(Collection entries)

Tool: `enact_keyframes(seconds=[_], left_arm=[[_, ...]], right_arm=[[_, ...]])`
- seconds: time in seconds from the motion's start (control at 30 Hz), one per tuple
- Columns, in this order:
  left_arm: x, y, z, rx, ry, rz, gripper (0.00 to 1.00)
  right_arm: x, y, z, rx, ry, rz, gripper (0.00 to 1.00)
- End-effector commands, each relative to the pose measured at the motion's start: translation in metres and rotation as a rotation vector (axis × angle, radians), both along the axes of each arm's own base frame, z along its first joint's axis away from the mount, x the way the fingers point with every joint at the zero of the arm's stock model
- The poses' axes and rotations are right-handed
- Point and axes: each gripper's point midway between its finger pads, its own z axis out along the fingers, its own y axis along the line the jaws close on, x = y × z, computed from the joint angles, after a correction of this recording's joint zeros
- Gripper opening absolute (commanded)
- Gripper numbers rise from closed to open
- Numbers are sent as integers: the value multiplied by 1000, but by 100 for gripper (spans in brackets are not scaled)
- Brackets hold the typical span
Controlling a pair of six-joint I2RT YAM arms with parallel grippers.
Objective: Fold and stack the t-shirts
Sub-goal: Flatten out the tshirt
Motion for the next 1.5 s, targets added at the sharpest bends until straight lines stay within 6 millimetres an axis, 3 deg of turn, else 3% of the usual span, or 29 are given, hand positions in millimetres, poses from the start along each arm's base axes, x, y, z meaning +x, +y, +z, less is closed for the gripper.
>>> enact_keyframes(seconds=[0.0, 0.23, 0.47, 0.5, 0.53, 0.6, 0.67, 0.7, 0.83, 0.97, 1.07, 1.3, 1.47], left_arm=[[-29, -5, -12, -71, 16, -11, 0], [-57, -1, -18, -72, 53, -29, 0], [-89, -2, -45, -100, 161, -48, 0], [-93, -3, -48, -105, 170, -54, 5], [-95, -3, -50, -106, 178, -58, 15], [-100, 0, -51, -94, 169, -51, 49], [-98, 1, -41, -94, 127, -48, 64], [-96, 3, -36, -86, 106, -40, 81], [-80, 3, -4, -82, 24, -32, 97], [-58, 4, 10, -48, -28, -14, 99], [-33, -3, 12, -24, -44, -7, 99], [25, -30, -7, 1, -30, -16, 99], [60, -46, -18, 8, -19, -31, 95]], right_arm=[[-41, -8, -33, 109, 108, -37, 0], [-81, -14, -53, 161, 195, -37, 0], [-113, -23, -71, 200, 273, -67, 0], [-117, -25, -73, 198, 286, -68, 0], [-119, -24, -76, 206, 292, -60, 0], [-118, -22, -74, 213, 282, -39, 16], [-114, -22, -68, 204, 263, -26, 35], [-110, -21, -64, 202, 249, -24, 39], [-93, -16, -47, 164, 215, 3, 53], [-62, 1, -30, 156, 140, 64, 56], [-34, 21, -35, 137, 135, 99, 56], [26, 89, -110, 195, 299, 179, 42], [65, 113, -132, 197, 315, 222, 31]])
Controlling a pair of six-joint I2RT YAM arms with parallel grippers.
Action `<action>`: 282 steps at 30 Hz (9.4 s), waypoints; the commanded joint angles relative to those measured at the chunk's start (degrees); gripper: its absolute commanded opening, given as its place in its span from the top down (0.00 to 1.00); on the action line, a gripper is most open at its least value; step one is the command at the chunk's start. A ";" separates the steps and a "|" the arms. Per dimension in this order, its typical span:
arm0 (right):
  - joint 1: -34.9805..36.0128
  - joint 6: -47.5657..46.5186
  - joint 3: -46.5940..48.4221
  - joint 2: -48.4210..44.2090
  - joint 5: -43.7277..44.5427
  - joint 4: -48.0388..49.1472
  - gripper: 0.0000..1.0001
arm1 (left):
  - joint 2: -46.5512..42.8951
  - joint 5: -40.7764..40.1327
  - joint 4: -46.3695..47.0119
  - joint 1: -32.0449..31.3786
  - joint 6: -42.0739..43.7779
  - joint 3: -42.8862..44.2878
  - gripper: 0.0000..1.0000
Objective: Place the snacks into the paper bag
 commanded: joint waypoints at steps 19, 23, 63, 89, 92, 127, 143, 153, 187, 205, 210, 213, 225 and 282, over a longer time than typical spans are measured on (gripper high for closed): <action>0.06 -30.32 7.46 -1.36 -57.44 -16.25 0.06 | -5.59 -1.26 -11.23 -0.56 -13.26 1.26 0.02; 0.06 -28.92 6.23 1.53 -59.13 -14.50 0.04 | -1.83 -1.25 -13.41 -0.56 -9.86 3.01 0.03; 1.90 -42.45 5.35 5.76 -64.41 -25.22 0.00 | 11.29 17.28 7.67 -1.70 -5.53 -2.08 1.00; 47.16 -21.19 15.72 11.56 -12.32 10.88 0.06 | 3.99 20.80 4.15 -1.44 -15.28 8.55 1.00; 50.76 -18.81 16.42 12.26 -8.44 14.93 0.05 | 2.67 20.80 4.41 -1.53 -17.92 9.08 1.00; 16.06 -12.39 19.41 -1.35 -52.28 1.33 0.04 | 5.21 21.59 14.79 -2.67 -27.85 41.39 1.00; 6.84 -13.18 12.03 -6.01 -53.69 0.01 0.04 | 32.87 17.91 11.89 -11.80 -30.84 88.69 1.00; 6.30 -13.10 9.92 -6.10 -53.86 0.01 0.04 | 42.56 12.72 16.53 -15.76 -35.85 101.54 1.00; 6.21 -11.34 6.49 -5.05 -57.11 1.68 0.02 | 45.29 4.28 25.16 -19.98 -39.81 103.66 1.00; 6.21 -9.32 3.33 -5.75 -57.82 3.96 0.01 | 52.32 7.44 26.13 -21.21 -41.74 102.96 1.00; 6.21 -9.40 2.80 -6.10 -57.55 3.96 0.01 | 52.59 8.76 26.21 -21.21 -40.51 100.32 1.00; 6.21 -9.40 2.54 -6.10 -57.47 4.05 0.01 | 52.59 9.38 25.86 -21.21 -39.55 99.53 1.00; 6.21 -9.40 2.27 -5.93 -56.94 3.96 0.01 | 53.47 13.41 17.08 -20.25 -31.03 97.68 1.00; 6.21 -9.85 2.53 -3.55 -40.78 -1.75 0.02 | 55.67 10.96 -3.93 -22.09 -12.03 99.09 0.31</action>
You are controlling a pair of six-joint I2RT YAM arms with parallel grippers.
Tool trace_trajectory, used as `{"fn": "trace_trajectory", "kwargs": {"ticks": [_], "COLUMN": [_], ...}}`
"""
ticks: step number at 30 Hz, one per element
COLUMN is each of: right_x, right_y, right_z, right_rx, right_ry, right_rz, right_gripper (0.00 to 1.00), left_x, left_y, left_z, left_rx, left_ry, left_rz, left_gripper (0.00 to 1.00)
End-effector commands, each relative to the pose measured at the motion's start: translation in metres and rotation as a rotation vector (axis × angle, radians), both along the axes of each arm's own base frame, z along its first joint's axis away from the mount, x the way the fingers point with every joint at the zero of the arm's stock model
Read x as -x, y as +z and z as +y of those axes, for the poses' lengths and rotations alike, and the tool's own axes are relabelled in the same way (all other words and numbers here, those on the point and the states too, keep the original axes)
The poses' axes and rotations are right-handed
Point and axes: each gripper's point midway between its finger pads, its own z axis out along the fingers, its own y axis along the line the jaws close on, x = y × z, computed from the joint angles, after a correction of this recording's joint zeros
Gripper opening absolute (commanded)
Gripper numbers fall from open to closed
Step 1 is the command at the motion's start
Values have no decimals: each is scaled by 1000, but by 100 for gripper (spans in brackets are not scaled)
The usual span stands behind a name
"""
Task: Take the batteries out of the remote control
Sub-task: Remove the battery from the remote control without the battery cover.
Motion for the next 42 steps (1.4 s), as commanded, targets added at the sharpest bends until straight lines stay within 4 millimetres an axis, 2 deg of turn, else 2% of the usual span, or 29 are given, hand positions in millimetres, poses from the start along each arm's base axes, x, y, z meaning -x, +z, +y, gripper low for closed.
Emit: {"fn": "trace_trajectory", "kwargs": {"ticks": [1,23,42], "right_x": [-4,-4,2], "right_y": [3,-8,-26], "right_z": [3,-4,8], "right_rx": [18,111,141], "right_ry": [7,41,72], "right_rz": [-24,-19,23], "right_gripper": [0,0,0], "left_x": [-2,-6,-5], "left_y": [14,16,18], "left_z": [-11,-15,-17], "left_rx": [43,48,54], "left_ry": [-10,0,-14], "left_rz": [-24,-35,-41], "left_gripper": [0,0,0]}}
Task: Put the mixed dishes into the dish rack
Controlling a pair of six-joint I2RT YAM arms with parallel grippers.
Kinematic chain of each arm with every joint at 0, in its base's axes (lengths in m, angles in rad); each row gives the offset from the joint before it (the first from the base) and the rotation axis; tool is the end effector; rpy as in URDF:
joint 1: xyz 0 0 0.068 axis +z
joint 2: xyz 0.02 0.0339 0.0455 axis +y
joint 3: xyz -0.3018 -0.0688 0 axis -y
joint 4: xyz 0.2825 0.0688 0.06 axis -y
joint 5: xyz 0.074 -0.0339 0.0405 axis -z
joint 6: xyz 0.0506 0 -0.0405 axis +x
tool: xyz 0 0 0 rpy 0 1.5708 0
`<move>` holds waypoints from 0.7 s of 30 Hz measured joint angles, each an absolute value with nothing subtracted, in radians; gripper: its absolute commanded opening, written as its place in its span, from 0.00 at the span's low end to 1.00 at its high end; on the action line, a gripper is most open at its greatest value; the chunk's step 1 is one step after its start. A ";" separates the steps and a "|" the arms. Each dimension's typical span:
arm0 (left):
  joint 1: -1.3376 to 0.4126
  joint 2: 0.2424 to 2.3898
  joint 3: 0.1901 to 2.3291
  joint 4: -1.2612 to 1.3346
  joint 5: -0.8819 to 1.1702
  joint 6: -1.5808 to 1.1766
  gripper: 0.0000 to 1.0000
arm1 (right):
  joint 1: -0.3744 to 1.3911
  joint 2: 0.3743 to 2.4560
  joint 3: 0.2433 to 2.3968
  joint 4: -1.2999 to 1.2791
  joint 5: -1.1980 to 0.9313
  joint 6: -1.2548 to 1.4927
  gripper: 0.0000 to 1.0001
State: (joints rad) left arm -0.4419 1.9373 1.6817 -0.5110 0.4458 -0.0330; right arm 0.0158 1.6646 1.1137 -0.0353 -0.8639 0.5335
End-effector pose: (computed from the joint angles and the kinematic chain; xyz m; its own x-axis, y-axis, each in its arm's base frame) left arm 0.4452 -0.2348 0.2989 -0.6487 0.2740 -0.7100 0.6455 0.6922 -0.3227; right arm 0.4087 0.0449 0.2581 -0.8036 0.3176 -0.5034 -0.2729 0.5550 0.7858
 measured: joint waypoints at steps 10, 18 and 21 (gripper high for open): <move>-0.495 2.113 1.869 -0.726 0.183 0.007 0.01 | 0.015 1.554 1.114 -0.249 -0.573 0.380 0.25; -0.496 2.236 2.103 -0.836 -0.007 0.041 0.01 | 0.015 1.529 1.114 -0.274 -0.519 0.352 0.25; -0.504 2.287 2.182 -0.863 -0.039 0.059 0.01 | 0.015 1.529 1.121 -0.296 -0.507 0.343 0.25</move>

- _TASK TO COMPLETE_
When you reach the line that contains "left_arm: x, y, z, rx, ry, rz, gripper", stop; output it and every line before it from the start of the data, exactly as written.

- _EXERCISE SOLUTION_
Tool: `enact_keyframes(seconds=[_], left_arm=[[_, ...]], right_arm=[[_, ...]])`
- seconds: time in seconds from the motion's start (control at 30 Hz), one per tuple
- Columns, in this order:
  left_arm: x, y, z, rx, ry, rz, gripper (0.00 to 1.00)

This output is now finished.